Febrile seizures (or febrile convulsions) are seizures (fits) that can happen when a child has a fever. A fever is usually caused by an infection.
Febrile seizures are most common between the ages of 6 months and 3 years.
It can be frightening to see your child having a seizure, especially for the first time. But the seizures are usually harmless and most children make a complete recovery.
Having a febrile seizure does not mean your child has epilepsy. But it does mean they have a higher risk of having another seizure in the future.
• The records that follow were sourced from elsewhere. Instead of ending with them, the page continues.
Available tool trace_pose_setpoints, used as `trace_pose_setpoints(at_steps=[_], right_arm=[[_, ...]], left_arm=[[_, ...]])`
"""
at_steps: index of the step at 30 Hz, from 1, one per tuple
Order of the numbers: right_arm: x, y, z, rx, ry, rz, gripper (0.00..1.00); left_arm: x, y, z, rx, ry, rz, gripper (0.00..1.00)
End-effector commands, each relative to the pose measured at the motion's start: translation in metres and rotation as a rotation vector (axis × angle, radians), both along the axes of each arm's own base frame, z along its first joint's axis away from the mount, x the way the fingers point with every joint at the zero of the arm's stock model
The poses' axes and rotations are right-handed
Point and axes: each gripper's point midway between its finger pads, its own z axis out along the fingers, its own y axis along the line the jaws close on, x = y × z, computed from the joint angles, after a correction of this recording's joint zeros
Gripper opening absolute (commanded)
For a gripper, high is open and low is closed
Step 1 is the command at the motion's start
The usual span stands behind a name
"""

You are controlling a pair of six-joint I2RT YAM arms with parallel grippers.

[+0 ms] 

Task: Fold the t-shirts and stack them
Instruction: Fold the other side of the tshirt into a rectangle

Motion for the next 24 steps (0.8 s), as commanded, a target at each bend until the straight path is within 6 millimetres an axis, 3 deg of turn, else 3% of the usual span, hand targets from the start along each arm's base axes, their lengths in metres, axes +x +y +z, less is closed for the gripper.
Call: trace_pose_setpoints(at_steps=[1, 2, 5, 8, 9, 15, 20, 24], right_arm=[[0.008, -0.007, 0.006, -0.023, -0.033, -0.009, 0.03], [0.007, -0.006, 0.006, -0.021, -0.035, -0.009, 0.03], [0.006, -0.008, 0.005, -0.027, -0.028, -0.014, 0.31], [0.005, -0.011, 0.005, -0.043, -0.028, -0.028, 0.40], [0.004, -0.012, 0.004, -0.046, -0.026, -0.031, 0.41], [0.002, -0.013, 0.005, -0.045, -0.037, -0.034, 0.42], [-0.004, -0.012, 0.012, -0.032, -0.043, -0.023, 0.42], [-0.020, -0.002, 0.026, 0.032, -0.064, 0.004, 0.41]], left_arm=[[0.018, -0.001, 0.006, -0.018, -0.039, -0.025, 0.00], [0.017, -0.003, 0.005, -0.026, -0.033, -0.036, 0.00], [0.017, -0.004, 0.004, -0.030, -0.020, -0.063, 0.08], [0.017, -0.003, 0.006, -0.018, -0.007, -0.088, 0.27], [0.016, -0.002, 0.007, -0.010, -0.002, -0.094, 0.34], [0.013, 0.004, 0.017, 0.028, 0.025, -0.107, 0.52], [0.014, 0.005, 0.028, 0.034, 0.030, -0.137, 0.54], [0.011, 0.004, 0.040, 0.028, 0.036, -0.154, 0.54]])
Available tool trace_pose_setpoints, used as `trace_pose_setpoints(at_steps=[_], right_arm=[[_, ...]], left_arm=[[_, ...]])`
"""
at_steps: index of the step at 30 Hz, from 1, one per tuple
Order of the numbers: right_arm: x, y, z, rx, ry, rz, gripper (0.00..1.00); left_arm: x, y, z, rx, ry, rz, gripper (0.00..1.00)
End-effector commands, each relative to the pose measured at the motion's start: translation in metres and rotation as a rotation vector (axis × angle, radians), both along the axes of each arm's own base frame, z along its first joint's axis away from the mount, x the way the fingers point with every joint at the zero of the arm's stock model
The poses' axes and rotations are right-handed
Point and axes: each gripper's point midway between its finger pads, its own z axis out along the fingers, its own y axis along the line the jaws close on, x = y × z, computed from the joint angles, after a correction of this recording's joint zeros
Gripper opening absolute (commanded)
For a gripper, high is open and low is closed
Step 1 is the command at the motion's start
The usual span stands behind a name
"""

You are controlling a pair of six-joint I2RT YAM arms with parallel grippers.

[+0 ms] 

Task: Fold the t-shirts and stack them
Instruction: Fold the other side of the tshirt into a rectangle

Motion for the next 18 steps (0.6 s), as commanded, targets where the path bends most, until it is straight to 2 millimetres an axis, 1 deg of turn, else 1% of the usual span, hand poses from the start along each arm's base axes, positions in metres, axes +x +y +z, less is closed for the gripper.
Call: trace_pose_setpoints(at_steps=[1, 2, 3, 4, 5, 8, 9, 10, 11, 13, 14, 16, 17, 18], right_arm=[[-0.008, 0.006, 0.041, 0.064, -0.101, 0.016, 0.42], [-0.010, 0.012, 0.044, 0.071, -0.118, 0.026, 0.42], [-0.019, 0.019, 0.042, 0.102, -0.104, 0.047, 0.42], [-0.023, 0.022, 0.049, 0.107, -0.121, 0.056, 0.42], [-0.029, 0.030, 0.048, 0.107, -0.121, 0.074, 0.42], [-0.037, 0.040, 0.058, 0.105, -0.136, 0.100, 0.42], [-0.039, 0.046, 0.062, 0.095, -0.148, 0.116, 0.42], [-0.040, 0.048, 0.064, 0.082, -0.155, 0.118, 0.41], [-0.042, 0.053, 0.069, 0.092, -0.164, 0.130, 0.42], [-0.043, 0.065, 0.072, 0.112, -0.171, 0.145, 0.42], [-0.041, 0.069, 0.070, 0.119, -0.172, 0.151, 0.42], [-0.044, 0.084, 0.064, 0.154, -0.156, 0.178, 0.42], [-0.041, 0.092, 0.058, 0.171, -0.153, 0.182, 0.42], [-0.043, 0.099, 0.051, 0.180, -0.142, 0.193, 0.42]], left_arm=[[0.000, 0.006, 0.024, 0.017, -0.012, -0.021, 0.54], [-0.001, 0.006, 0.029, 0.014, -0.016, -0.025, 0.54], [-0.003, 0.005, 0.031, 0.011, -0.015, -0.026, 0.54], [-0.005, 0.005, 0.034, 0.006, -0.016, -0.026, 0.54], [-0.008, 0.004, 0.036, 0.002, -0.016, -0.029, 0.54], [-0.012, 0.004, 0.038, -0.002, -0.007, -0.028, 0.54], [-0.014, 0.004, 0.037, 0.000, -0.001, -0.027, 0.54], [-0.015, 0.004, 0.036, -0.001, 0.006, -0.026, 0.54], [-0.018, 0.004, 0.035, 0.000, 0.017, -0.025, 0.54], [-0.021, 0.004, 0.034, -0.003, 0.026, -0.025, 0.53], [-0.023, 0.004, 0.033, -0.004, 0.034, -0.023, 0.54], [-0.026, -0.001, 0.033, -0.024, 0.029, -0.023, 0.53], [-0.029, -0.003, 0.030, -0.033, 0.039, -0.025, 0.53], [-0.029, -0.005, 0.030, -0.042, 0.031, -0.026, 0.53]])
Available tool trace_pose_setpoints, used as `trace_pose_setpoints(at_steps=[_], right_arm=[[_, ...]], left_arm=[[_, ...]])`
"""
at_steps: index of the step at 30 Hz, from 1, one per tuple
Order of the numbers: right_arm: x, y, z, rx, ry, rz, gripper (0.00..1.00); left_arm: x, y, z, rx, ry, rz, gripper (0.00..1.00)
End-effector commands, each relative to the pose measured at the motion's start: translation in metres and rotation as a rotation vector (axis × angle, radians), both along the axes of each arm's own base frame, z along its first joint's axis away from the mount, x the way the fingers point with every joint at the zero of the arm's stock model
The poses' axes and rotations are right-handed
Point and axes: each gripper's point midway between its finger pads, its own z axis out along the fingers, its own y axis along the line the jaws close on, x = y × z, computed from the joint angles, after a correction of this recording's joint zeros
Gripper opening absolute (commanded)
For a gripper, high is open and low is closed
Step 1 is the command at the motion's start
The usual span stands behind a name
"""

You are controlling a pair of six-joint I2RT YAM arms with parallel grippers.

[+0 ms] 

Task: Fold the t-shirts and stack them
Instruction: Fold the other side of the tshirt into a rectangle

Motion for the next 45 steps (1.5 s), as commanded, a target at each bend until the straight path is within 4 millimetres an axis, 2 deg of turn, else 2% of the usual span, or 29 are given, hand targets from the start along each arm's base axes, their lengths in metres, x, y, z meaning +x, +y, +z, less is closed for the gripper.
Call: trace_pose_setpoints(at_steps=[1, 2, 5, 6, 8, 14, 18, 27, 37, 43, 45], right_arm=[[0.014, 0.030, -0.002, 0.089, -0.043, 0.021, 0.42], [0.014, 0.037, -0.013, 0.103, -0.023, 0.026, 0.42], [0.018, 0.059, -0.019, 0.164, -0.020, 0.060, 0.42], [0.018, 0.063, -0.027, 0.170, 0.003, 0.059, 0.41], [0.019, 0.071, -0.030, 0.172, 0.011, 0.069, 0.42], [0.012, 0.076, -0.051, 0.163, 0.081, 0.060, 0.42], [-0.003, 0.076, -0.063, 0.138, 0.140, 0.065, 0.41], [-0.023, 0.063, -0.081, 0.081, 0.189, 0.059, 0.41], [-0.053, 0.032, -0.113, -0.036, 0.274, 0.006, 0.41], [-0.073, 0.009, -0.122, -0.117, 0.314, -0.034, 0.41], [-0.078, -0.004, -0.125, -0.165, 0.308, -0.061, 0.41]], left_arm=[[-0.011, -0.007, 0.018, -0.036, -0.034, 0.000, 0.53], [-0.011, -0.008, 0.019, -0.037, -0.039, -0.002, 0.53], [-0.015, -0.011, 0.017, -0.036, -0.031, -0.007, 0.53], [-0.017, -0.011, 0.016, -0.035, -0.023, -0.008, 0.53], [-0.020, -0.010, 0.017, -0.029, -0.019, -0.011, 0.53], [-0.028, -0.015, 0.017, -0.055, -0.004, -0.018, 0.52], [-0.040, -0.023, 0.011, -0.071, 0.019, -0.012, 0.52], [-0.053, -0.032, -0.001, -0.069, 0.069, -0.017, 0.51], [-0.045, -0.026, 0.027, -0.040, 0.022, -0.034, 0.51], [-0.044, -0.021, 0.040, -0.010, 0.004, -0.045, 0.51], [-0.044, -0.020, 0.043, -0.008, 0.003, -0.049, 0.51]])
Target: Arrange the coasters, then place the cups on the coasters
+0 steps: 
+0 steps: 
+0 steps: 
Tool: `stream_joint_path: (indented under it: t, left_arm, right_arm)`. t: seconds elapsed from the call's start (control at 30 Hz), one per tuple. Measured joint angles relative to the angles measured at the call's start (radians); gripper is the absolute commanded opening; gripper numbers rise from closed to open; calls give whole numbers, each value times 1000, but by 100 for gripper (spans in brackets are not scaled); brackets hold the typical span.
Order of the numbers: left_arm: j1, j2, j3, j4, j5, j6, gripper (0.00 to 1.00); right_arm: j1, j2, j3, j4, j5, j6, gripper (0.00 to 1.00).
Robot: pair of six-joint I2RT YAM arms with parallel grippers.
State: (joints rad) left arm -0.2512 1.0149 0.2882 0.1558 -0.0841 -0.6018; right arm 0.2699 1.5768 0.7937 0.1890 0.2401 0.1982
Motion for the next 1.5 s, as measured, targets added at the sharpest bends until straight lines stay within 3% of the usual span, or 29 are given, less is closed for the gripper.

Signs of a febrile seizure
A febrile seizure usually lasts less than 5 minutes.
During a seizure, your child may:
- become stiff
- twitch or jerk their arms or legs
- lose consciousness
- wet or soil themselves
- vomit
Their eyes may also roll back. And their lips or skin may change colour, going pale or blue.
After the seizure, they may be sleepy for up to 1 hour.
Simple febrile seizure
A simple febrile seizure is a seizure that:
- affects your child's whole body
- lasts less than 15 minutes
- only happens once during 24 hours
- your child fully recovers from
Complex febrile seizures
A complex febrile seizure is a seizure that may:
- last longer than 15 minutes
- reoccur within 24 hours
- affect just part of the body
- cause temporary weakness or other problems after the seizure ends
What to do during a seizure
Do
-
put them in the recovery position
-
make sure they are in a safe place
-
loosen any tight clothing around the neck
-
stay with them
-
note how long the seizure lasts
Don't
-
do not put anything into your child's mouth, including medicine or your fingers - there's a slight chance they will bite their tongue
-
do not try to restrain them
Emergency action required: Phone 112 or 999 or go to an emergency department (ED) if:
- this is your child's first seizure
- the seizure lasts longer than 5 minutes
- you think the seizure is caused by another serious illness, such as meningitis
- your child is having difficulty breathing
- your child does not wake up when the seizure stops
There may not be anything seriously wrong. But it's important to get them checked.
Driving to hospital
You may prefer to drive your child to the hospital. Only drive if another adult can go with you. You need 1 person to drive and the other to take care of your child on the way.
Contact your GP if
your child has a seizure and they:
- had seizures before, lasting less than 5 minutes
- have signs of dehydration, such as headache or fewer wet nappies
Managing dehydration in babies and children
Diagnosing febrile seizures
Your GP can often diagnose febrile seizures from a description of what happened.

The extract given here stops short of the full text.